ひとまず回復魔法で怪我を治してやるリオン。
「アルク、ちょっと負けたくらいで泣くんじゃない」
「ないでない! ずるっ」
「鼻水出てるぞ」
ちーん、と手巾で鼻をかんでやった。
いつもは負けたとしても、悔しがりはするものの泣いたりすることはない。
何だかんだで大会を勝ち抜きたかったのだろう。
「イリスがアルクの分まで頑張ってくれるって」
「ん、がんばる」
(と言いつつ、本当に頑張って優勝してしまったら面倒だなぁ……)
まぁそのときは王都を出よう。
リオンは心の中でそう決めるのだった。
「まさか、あんなにあっさり負けるとはね。試合前、ああは言ったけど、さすがにランスロットが勝つと思ってたわ」
「油断してたのかしら?」
「だとしても完敗よ。あれで少しは謙虚になってくれたらいいんだけど……」
「むしろ子供に負けたショックでダメになったりしないわよね?」
「えー、そうなったらさすがに困るんだけど。何だかんだで、Sランクのあいつがいるお陰でこれだけ稼げてるんだし」
「そうね。あ、じゃあさ、リオン君とパーティを組めばいいんじゃない?」
「ナイスアイデアね! それでいきましょう!」
ビアンナ、フローゼ、テボアの三人は、医務室でそんな女子トーク(?)を繰り広げていた。

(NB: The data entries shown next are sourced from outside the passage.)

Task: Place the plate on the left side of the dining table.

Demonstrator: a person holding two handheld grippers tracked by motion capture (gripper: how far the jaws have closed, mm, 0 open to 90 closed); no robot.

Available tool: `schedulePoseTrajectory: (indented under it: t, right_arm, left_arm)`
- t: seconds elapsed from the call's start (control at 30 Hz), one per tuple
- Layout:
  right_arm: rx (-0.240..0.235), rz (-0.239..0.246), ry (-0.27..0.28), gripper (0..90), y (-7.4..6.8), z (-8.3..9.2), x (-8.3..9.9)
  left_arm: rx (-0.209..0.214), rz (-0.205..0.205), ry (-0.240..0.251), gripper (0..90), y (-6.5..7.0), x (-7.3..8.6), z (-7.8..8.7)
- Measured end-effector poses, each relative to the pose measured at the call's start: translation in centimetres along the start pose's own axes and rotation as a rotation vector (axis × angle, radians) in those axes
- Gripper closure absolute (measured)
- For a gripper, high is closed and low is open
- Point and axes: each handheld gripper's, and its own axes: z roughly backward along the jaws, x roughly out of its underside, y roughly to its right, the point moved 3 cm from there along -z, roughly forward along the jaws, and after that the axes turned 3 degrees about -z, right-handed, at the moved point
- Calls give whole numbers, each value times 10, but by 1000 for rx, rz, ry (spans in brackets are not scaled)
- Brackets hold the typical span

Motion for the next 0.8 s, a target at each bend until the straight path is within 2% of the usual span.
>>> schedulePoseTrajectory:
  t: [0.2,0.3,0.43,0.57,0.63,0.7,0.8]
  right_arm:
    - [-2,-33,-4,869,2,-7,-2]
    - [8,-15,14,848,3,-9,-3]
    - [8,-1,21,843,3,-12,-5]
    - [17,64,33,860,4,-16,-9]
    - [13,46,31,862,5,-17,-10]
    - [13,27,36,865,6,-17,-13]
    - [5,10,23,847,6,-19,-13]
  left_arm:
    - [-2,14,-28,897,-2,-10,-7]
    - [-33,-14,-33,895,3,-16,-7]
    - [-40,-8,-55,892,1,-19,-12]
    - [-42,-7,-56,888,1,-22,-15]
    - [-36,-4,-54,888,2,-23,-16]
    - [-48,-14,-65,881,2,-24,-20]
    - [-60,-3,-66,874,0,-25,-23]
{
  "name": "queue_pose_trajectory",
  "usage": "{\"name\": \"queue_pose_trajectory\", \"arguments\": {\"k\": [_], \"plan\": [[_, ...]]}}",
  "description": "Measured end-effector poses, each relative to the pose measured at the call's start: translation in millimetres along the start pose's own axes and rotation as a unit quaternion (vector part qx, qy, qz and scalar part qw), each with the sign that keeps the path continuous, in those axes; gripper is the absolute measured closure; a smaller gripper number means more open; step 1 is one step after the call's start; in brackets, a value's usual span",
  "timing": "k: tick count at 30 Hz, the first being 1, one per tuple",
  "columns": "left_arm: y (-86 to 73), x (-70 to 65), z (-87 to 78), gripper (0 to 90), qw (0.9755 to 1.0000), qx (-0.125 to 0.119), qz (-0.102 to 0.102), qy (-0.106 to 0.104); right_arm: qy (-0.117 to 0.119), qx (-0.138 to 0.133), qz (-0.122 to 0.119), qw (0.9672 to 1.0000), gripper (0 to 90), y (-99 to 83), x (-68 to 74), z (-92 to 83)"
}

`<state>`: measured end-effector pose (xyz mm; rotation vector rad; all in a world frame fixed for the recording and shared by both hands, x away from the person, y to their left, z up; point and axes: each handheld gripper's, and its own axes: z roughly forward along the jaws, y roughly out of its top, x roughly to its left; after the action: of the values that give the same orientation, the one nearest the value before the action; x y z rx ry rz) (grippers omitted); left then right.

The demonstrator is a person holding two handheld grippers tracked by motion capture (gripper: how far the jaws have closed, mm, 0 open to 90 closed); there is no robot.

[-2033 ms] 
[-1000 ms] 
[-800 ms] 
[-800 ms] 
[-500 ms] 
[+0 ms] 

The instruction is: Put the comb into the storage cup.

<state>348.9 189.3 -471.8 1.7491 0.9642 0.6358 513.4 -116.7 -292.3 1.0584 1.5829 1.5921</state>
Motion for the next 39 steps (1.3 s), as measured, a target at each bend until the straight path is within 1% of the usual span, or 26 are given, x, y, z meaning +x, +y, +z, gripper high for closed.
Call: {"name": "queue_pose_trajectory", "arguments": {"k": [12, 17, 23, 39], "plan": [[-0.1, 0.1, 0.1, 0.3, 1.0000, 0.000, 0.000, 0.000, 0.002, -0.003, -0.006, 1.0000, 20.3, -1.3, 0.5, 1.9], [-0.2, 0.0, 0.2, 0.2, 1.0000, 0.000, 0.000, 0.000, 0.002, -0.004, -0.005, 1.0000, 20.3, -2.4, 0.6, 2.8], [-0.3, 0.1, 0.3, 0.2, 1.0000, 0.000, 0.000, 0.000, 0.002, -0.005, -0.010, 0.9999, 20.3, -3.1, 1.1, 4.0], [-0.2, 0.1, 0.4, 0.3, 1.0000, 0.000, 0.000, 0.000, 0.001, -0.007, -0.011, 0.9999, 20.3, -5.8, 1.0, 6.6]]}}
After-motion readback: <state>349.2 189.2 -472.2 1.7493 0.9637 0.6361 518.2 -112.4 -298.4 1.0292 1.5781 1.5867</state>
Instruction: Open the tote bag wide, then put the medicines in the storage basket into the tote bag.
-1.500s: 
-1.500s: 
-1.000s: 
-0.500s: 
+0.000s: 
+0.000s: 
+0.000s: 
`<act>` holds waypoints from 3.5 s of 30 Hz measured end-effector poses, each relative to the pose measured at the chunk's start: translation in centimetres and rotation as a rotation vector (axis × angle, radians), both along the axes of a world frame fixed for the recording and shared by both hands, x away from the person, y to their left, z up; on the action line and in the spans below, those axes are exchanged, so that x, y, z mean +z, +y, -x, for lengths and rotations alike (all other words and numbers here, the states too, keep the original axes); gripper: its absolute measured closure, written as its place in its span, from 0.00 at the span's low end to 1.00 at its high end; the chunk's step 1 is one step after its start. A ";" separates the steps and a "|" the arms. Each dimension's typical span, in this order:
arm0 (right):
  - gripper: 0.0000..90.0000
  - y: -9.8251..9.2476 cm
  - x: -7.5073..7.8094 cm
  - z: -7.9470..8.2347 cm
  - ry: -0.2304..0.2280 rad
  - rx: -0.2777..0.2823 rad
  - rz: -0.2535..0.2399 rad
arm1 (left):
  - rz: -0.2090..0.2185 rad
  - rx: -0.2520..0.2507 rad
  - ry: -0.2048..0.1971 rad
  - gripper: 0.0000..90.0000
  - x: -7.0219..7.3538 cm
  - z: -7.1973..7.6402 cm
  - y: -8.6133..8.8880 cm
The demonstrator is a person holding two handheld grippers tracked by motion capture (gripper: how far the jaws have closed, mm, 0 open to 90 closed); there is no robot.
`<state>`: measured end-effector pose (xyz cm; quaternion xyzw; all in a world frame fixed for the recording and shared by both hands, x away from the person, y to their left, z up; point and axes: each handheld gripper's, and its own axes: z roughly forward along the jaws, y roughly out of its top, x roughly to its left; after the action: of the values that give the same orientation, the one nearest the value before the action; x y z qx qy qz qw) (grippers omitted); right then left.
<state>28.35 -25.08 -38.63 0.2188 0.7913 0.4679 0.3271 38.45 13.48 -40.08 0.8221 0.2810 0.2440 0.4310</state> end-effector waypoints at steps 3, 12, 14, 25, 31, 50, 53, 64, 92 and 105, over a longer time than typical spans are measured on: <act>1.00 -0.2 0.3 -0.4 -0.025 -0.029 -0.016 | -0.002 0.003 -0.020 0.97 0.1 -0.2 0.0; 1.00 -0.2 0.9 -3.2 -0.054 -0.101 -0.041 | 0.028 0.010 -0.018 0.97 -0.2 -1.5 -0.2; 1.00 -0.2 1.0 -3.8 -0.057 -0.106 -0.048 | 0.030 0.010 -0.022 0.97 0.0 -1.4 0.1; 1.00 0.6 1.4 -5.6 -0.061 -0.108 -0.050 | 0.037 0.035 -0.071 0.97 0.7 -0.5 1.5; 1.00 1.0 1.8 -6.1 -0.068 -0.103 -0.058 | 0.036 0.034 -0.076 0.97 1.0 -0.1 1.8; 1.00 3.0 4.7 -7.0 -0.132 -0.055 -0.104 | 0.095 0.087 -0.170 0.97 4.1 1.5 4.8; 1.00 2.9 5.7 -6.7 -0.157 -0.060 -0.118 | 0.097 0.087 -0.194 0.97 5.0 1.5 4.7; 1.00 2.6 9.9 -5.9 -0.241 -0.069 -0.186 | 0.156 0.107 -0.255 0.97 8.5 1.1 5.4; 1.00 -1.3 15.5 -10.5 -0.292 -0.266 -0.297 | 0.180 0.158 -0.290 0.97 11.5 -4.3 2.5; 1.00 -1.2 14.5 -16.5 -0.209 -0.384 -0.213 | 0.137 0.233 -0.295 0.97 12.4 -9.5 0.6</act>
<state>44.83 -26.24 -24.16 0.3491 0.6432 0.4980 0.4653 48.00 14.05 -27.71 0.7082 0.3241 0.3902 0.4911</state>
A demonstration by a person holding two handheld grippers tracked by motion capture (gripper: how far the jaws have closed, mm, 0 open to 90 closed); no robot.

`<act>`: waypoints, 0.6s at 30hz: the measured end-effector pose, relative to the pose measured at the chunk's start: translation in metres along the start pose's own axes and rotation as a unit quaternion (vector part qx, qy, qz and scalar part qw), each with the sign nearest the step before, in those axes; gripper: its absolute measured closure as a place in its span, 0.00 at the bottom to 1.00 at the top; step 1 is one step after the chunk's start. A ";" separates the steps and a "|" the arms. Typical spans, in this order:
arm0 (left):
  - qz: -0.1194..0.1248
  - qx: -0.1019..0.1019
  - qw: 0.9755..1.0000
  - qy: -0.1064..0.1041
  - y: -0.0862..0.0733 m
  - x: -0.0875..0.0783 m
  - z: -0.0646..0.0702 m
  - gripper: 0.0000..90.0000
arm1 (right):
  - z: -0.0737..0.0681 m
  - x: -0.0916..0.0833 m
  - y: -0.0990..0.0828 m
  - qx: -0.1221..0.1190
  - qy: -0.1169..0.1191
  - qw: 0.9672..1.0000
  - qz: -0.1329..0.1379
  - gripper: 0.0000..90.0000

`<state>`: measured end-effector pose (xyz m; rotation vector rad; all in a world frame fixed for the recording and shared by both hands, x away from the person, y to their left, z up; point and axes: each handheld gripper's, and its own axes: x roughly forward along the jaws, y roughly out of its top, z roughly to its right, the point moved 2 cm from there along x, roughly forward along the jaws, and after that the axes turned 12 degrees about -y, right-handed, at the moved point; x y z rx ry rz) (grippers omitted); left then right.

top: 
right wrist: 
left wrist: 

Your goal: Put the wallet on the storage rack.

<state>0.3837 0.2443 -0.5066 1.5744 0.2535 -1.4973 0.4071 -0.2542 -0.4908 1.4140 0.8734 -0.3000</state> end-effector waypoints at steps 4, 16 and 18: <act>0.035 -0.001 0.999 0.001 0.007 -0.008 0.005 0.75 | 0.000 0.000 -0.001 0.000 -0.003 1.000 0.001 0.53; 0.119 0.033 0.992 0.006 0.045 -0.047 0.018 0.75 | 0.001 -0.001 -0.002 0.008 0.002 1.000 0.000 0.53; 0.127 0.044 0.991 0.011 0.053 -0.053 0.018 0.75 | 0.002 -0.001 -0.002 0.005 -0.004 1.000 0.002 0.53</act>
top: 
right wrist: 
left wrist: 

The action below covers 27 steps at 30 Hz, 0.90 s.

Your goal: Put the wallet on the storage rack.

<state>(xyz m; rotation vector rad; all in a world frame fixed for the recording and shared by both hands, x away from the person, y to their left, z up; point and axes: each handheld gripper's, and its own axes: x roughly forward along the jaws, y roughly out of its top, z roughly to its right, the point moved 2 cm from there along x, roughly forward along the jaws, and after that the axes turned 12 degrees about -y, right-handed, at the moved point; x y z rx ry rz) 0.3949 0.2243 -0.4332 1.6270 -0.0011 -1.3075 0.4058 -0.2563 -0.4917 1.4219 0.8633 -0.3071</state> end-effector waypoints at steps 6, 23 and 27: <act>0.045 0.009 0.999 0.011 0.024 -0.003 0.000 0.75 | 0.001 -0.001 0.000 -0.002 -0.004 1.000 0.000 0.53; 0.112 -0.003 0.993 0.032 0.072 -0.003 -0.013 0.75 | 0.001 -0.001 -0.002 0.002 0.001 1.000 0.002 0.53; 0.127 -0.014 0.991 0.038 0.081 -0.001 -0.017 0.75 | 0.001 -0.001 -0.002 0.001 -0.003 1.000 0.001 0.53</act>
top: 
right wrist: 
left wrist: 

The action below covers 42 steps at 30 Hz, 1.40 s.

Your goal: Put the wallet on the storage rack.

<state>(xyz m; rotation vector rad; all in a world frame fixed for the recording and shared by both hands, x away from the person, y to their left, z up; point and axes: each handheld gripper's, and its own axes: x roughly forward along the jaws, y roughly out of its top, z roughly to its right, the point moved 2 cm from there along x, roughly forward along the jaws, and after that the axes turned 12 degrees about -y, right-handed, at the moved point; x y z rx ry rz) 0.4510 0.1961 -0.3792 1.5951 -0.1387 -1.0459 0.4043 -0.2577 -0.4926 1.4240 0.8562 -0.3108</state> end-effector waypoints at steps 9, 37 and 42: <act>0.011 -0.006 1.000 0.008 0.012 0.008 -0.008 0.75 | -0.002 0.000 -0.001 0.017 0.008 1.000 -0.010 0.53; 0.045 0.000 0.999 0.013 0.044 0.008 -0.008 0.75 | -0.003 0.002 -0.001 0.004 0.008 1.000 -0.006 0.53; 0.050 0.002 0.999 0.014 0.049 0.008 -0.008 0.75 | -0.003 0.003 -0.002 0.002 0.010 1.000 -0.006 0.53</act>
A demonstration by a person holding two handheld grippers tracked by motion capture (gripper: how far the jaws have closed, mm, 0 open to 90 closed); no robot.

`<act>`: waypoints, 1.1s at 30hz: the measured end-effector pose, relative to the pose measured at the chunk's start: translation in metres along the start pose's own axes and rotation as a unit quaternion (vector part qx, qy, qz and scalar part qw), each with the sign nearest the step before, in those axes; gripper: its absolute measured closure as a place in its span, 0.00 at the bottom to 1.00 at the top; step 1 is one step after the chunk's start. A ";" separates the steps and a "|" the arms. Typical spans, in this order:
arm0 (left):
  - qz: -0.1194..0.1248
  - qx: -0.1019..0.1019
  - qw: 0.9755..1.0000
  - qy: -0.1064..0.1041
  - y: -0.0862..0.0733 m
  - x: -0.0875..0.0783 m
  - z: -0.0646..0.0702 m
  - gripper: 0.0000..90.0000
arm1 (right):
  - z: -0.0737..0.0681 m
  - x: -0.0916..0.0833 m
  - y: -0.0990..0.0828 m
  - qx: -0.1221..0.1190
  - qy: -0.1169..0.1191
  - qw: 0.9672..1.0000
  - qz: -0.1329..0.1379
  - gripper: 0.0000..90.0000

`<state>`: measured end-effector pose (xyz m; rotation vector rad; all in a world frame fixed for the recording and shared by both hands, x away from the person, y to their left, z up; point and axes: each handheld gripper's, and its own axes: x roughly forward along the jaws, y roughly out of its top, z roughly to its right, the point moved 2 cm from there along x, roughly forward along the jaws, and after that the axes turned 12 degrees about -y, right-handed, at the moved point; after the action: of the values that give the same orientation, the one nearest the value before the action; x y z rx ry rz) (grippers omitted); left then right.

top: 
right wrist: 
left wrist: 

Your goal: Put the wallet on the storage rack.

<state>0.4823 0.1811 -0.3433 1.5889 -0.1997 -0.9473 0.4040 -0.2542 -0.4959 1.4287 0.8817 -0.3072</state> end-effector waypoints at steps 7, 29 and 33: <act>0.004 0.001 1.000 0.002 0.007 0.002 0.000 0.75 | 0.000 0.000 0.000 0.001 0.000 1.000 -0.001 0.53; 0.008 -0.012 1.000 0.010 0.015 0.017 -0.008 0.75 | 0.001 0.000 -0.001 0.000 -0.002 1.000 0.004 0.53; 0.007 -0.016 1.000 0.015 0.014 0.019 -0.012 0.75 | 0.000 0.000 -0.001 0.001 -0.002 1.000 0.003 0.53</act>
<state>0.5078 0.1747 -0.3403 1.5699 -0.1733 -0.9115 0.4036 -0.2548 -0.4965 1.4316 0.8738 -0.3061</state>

試合中に気絶したランスロットはベッドに寝かされており、まだ目を覚ましていない。
「ううん……」
「あ、起きるわ」
唸り声が聞こえてきたかと思うと、ランスロットが目を開けた。
ビアンナが声をかける。
「大丈夫? ここは医務室だけど、何でここにいるか分かるかしら?」
意識と一緒に記憶が飛んでいないかの確認だ。
だが上体を起こしたランスロットは、彼女たちに視線を向けることなく、ただ前方の壁をじっと見つめていた。
彼の異変に気づいて、さすがに彼女たちも不安な表情を浮かべる。
「ランスロット? 聞こえてる? 聞こえてるならこっち見て」
「ダメね。まったく反応がないわ」
「もしかして打ちどころが悪かったんじゃないかしら?」
そのとき、相変わらず壁だけを見ながらも、ランスロットが小さく呟いた。
「天使だ……」
「え?」
今なんて言ったの? という顔で三人娘が眉根を寄せる。
「天使だ……僕は、天使に出会った……」
今度はもっとはっきりと聞こえた。
「天使? 天使に出会ったって……」
「夢の中で?」
「これ、本当におかしくなっちゃったんじゃ……」
パーティメンバーたちが不安がる中、ランスロットがいきなりベッドの上で立ち上がった。
「そう! 天使だ! 彼女こそ、僕の天使っ!」
「って、彼女?」
ランスロットは叫ぶ。
「イリスちゃん! いや、イリス様! 僕は一生、あなた様に付いてきますっ!」
どうやら本当に打ちどころが悪かったらしい。
三人娘の口から同時に「ダメだこりゃ……」という言葉が零れた。